### Work instruction
Find the string "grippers" in the listing and report every line that has it.

### Recorded data
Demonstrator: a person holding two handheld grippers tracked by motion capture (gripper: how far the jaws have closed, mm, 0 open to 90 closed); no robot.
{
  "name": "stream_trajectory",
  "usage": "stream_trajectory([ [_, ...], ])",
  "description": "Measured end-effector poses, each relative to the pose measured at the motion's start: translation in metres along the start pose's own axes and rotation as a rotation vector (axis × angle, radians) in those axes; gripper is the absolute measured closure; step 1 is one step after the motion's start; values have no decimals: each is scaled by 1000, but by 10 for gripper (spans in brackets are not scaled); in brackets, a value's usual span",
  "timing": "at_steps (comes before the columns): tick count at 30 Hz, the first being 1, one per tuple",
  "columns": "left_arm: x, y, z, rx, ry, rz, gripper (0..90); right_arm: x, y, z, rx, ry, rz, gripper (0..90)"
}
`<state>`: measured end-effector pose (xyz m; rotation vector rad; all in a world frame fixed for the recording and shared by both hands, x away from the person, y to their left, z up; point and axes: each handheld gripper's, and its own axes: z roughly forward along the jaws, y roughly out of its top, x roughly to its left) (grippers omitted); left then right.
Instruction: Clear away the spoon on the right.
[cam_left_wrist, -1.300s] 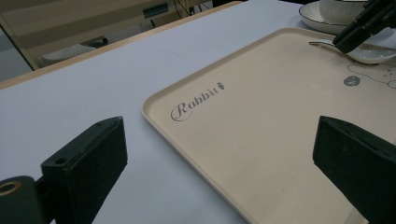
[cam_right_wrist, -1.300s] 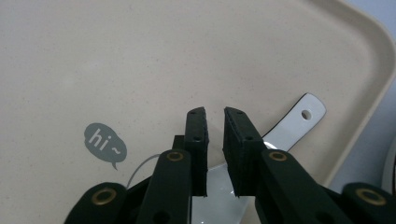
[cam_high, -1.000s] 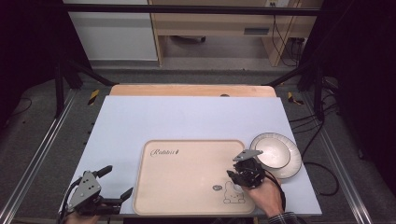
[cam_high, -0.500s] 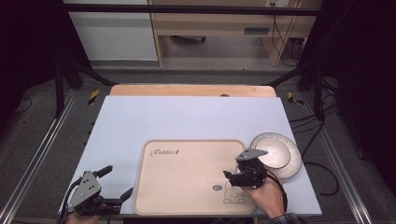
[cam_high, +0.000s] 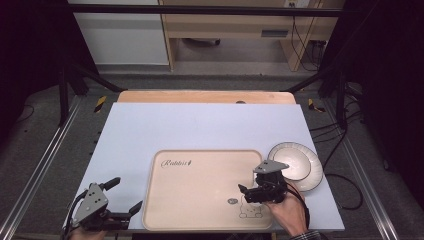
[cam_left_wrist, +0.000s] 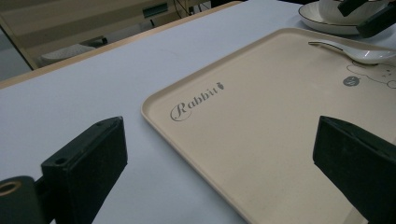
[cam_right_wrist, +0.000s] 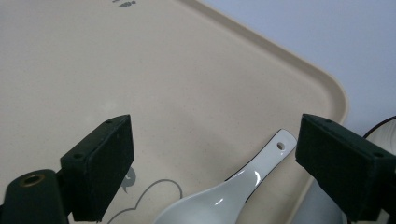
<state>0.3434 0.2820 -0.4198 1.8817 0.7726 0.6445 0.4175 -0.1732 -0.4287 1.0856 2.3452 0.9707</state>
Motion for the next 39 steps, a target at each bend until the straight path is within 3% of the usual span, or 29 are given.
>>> stream_trajectory([
  [12, 1, 0, -1, -8, 0, -10, 21, 2, -3, -16, -64, 7, -19, 53],
  [18, 1, 0, -1, -10, -1, -12, 21, 3, -6, -22, -84, 13, -6, 49],
  [39, 1, 0, -2, -20, 1, -20, 20, 4, -14, -37, -123, 20, 13, 2],
])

### Answer space
Demonstrator: a person holding two handheld grippers tracked by motion capture (gripper: how far the jaws have closed, mm, 0 open to 90 closed); no robot.
`<state>`: measured end-effector pose (xyz m; rotation vector rad; all in a world frame fixed for the recording and shared by both hands, x away from the person, y to their left, z up; point and axes: each handheld gripper's, and its own axes: z roughly forward along the jaws, y roughly out of its top, x roughly to its left) (grippers omitted); left then right.

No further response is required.